Posted by: singinraw ()
Date: April 13, 2007 05:11PM

this really worries me alot, it worries me especially cause I live in a colder place where produce isn't grown in the winter the bulk of our produce in the winter is imported from the US so well if CODEX makes it so the food they send us gets irradiated before it hits the grocery stores and markets then there will really be no way to keep rawfoodist here!!!

Please someone tell me its not that bad that they won't really do that to our produce. Won't people find it tastes different and complain too? I mean just regular people even not just only the health concious or alternative health type people.

Alot of people often say we should listen to our bodies. Sometimes some foods have different effects then others papaya's have really magical effects that just aren't found in an apple you know. Some people can't grow some things that may really be specifically good for their systems and their problems.

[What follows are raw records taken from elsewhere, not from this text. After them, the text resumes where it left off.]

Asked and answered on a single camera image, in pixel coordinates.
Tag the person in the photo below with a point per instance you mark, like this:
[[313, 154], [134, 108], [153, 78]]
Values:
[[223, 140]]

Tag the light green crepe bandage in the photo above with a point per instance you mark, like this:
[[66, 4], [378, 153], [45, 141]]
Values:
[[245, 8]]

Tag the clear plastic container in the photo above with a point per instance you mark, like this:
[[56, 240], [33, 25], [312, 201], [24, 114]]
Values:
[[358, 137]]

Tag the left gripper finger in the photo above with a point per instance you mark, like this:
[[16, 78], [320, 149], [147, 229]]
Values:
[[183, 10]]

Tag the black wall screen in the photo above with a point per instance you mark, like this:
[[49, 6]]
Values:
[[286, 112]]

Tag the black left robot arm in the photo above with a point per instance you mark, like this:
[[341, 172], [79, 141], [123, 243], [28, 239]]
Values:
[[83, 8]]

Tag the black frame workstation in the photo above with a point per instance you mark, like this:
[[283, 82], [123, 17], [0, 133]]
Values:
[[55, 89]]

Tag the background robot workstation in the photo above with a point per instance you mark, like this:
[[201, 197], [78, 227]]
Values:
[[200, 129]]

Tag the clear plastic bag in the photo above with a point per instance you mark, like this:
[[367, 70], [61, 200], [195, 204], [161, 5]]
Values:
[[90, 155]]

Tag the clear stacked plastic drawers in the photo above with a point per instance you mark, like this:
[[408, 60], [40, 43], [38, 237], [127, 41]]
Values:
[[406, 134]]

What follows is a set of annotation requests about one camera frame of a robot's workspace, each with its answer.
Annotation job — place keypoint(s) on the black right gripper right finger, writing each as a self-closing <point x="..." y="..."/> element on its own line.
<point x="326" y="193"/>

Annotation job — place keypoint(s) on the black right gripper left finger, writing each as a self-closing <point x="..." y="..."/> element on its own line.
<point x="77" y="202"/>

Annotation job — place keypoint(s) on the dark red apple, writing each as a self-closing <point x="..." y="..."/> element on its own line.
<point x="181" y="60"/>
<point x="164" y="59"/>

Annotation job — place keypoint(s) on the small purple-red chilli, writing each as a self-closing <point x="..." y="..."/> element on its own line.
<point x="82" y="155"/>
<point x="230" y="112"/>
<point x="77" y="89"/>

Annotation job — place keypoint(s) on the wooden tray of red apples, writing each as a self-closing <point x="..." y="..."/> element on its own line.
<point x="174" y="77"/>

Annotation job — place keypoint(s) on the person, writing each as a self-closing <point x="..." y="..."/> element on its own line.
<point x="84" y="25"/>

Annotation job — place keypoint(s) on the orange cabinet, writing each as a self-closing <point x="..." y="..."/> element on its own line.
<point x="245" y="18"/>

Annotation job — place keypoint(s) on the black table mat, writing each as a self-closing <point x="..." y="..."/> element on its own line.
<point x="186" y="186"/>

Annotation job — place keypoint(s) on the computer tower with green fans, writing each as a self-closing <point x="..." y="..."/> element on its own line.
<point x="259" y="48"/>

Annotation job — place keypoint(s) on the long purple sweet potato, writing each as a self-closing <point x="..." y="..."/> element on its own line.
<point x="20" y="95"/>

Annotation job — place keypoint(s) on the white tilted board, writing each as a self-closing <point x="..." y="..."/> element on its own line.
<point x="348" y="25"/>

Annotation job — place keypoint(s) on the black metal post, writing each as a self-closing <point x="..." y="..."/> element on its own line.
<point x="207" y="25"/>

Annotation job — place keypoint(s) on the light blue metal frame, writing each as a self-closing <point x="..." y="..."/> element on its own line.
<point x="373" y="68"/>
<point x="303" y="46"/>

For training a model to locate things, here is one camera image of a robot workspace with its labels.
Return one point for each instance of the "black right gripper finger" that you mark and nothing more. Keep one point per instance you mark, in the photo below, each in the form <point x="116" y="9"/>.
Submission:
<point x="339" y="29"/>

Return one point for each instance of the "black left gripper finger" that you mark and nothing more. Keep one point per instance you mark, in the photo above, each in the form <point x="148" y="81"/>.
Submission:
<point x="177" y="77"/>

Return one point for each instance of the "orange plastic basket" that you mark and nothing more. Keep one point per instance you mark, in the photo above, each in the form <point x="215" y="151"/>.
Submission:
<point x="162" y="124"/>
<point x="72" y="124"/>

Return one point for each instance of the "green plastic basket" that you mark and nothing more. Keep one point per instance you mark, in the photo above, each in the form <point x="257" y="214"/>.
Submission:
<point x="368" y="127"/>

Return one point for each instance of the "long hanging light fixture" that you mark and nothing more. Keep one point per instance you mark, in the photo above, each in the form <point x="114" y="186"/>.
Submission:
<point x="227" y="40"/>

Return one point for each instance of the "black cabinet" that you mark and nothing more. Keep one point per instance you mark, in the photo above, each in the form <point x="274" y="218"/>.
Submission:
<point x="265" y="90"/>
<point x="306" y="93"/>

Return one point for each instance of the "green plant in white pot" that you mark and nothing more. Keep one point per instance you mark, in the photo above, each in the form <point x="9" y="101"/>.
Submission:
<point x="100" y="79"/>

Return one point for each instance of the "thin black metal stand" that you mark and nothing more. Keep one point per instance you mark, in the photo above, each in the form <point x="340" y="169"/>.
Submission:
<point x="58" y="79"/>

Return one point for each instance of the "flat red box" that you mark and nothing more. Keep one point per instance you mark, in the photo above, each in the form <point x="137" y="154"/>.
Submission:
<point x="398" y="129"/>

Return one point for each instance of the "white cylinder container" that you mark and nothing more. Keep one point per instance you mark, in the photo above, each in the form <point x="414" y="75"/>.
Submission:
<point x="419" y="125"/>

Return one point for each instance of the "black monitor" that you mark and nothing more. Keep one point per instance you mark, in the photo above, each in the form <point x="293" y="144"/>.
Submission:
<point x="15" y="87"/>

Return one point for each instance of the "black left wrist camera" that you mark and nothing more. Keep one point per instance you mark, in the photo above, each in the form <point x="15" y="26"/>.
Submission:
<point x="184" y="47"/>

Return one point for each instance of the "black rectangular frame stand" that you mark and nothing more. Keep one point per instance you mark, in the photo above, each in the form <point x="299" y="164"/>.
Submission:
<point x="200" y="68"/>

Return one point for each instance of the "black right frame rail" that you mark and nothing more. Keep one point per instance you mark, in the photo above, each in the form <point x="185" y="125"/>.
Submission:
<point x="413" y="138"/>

For thousands of years people have traded foods of course years ago they did it in a way better echo friendly way(boats and wagons and stuff) than now, still people living in colder climates really need foods from warmer places to survive on a raw diet if they make it so all those foods have to be irradiated it will be the end of rawfood diet and lifestyle for many people. Please people in cold climate depend on trade for rawfoods otherwise its cooked and processed for us we need foods that have nothing done to them to have any chance to have decent health



Edited 1 time(s). Last edit at 04/13/2007 05:19PM by singinraw.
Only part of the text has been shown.